#### Exercise objective
Return a copy of every line in the data below that contains "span".

[Dataset items]
[Start of section]
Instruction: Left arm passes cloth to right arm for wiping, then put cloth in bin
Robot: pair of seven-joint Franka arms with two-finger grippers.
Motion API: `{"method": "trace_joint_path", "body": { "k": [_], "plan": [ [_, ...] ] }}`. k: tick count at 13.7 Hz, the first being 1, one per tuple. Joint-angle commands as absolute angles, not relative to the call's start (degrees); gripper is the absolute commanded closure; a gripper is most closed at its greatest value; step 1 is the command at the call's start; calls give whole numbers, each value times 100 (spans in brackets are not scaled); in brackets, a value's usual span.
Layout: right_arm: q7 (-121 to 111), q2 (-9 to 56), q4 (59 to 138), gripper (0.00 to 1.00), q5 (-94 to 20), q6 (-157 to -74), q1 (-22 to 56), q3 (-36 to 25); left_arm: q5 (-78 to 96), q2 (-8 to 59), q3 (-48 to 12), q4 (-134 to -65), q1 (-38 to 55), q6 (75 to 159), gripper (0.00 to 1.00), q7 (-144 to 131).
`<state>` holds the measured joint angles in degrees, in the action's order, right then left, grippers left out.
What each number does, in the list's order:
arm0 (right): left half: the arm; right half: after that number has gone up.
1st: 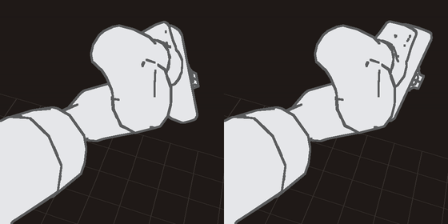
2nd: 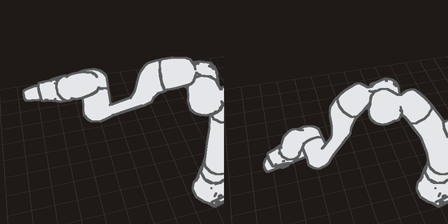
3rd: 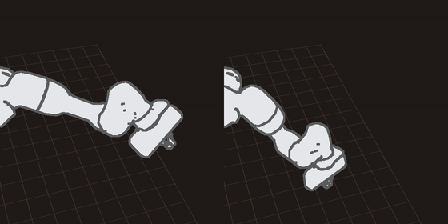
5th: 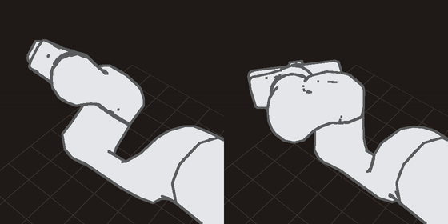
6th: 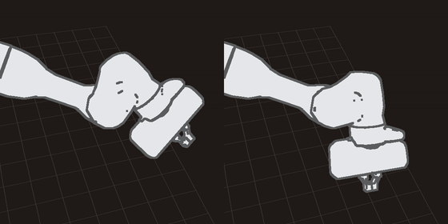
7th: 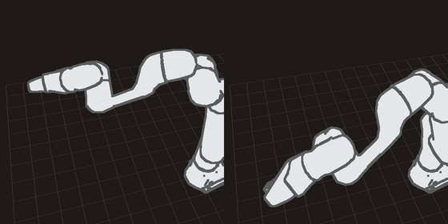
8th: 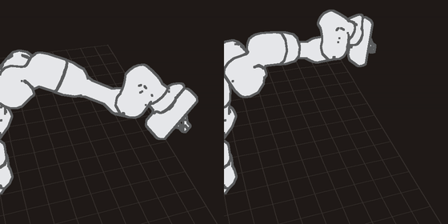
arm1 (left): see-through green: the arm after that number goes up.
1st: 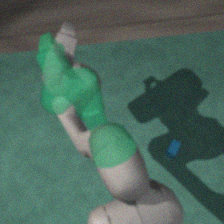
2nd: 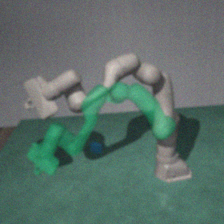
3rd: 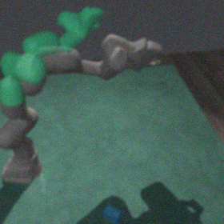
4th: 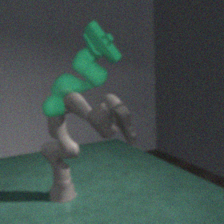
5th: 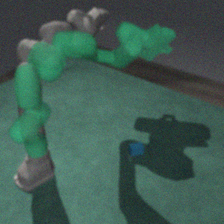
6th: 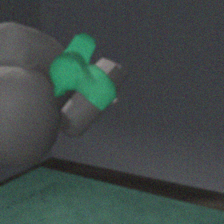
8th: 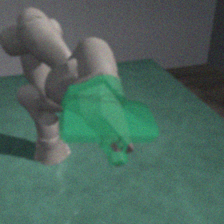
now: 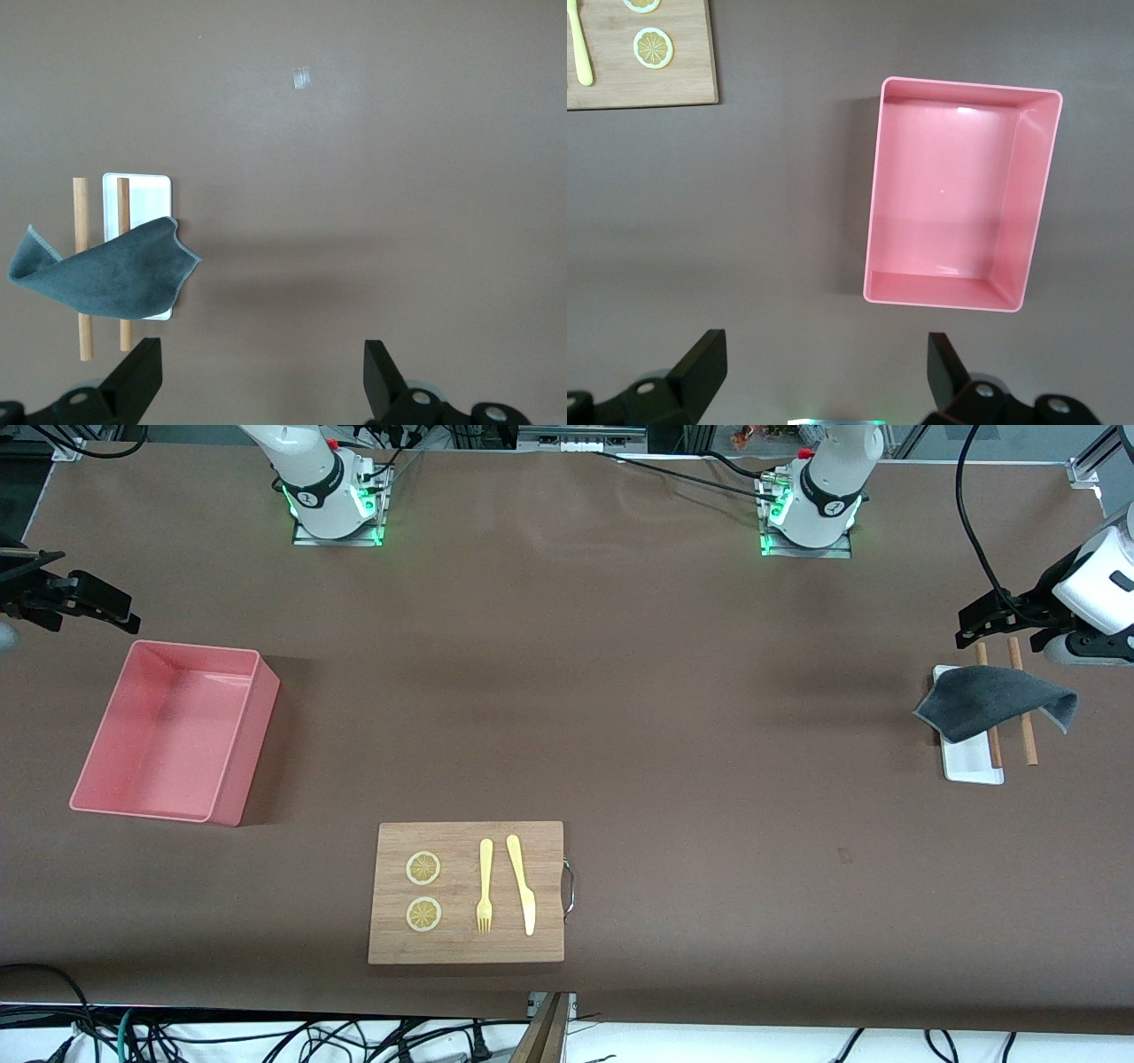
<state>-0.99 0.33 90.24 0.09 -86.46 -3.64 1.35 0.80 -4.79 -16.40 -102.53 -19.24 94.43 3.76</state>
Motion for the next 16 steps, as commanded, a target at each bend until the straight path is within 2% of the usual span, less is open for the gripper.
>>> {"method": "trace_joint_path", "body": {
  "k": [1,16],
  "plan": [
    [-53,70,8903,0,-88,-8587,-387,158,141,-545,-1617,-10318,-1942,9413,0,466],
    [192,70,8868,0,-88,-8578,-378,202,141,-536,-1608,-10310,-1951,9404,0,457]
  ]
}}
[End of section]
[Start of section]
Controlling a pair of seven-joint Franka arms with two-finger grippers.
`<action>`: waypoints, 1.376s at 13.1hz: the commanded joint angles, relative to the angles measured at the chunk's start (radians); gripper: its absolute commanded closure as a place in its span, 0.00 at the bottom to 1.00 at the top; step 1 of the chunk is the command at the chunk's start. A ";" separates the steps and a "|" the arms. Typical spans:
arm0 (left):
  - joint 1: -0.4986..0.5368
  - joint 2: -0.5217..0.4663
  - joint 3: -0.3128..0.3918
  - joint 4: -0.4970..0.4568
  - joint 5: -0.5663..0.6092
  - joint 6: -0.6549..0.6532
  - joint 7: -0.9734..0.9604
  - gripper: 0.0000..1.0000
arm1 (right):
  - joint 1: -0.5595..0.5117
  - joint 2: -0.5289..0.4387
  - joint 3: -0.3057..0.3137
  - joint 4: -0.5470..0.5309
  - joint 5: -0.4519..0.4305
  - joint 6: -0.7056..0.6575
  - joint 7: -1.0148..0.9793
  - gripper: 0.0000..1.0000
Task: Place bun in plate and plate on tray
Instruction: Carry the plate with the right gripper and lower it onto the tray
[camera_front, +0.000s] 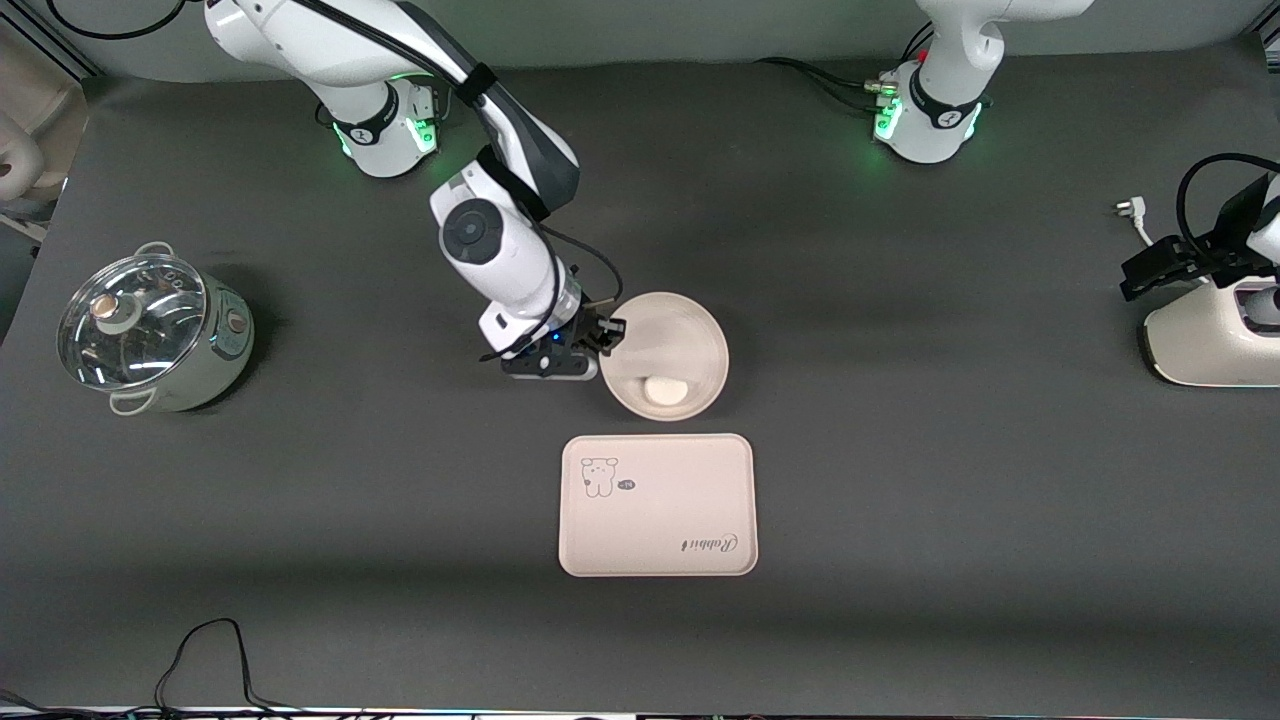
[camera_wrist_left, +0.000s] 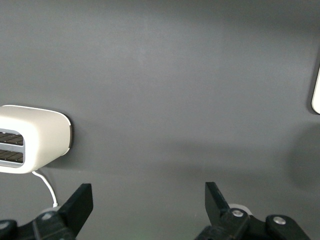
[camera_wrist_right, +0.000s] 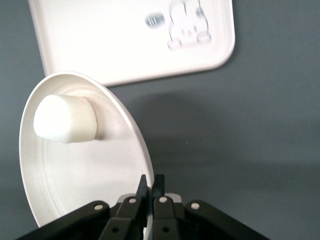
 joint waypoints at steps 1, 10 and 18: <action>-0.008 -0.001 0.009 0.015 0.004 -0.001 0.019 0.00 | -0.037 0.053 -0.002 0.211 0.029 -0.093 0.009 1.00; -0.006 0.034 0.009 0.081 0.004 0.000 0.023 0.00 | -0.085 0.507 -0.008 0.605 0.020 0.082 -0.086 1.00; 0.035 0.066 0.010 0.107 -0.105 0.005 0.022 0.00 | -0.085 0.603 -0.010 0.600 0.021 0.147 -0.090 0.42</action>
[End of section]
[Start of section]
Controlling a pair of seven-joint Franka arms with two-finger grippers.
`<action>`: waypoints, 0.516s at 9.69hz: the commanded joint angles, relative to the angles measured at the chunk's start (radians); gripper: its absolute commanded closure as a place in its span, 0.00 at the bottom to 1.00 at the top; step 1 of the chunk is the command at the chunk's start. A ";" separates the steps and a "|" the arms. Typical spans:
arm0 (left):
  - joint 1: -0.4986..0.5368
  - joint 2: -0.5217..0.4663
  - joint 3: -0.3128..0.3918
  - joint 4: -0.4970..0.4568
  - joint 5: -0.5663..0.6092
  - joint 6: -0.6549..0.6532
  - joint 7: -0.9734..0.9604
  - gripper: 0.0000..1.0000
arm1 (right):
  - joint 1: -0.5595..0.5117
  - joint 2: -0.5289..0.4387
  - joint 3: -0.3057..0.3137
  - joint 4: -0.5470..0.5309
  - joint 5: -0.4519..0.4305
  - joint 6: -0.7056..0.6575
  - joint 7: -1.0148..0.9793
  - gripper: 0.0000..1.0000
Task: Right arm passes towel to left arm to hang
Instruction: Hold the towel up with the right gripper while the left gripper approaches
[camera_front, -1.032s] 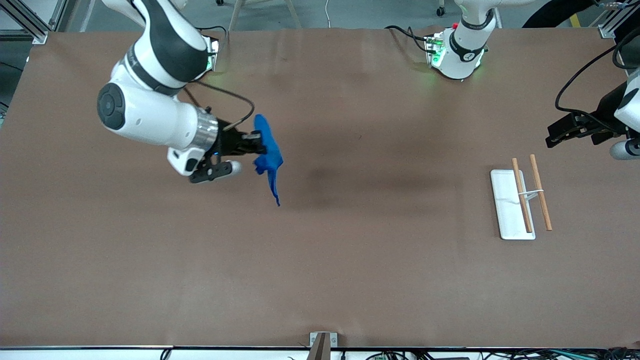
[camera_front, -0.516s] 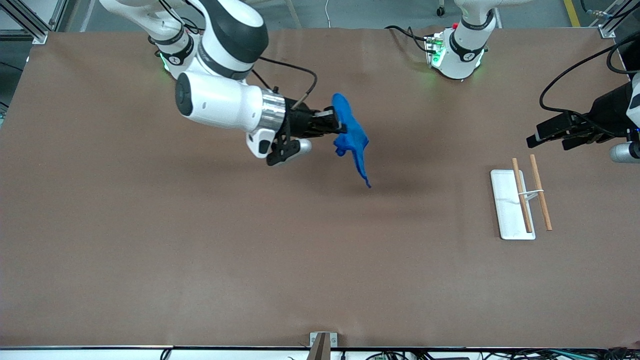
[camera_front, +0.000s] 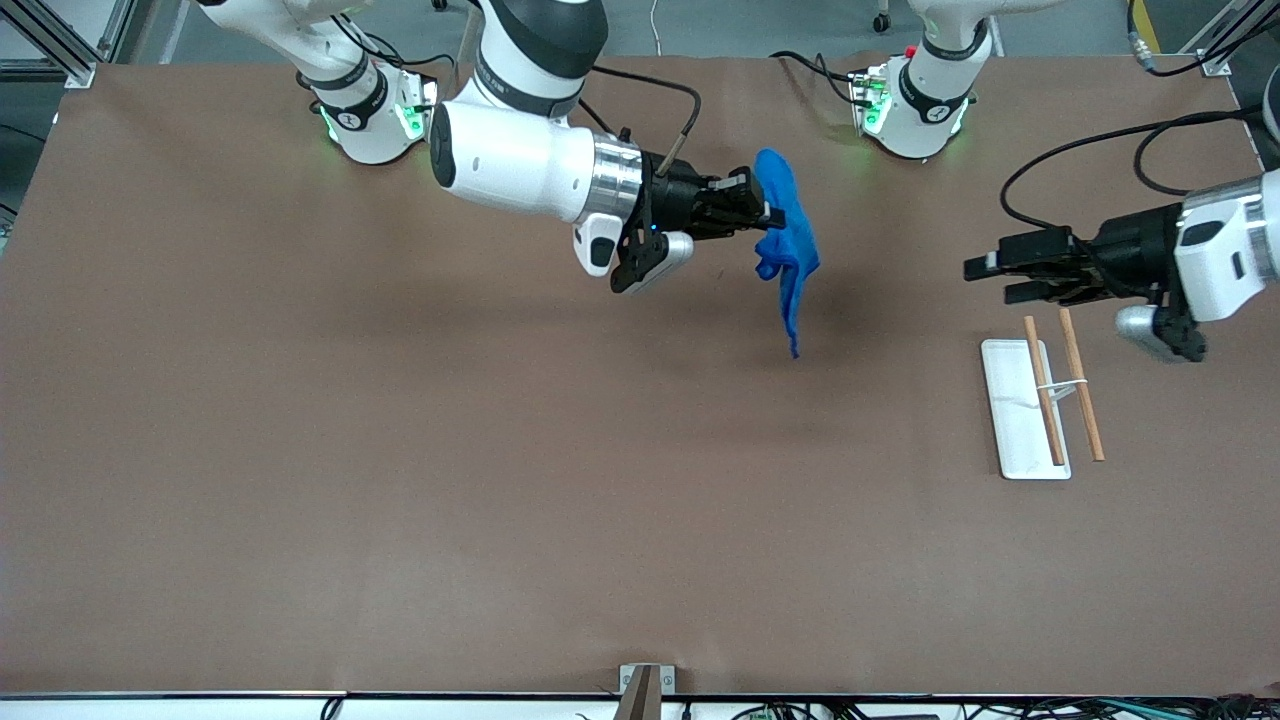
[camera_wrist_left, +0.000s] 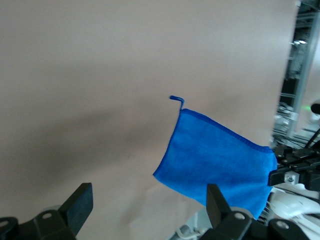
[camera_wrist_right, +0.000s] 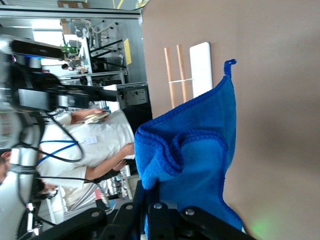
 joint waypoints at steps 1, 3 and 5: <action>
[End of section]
#### Solved problem
Motion API: `{"method": "trace_joint_path", "body": { "k": [_], "plan": [ [_, ...] ] }}`. k: tick count at 13.7 Hz, the first being 1, one per tuple. Joint-angle commands as absolute angles, not relative to the call's start (degrees); gripper is the absolute commanded closure; a gripper is most closed at its greatest value; step 1 is the command at the call's start; calls give whole numbers, each value times 100 (spans in brackets are not scaled); in brackets, a value's usual span.
Motion for the next 16 steps, as commanded, a target at each bend until the straight path is within 2% of the usual span, less is open for the gripper.
`<action>`: waypoints, 1.376s at 13.1hz: the commanded joint angles, relative to the angles measured at the chunk's start (radians); gripper: its absolute commanded closure as a place in its span, 0.00 at the bottom to 1.00 at the top; step 1 of the chunk is the command at the chunk's start. A ";" separates the steps and a "|" the arms. Typical spans:
`<action>`: waypoints, 0.516s at 9.69hz: the commanded joint angles, relative to the angles measured at the chunk's start (radians); gripper: its absolute commanded closure as a place in its span, 0.00 at the bottom to 1.00 at the top; step 1 of the chunk is the command at the chunk's start. A ";" separates the steps and a "|" the arms. Typical spans:

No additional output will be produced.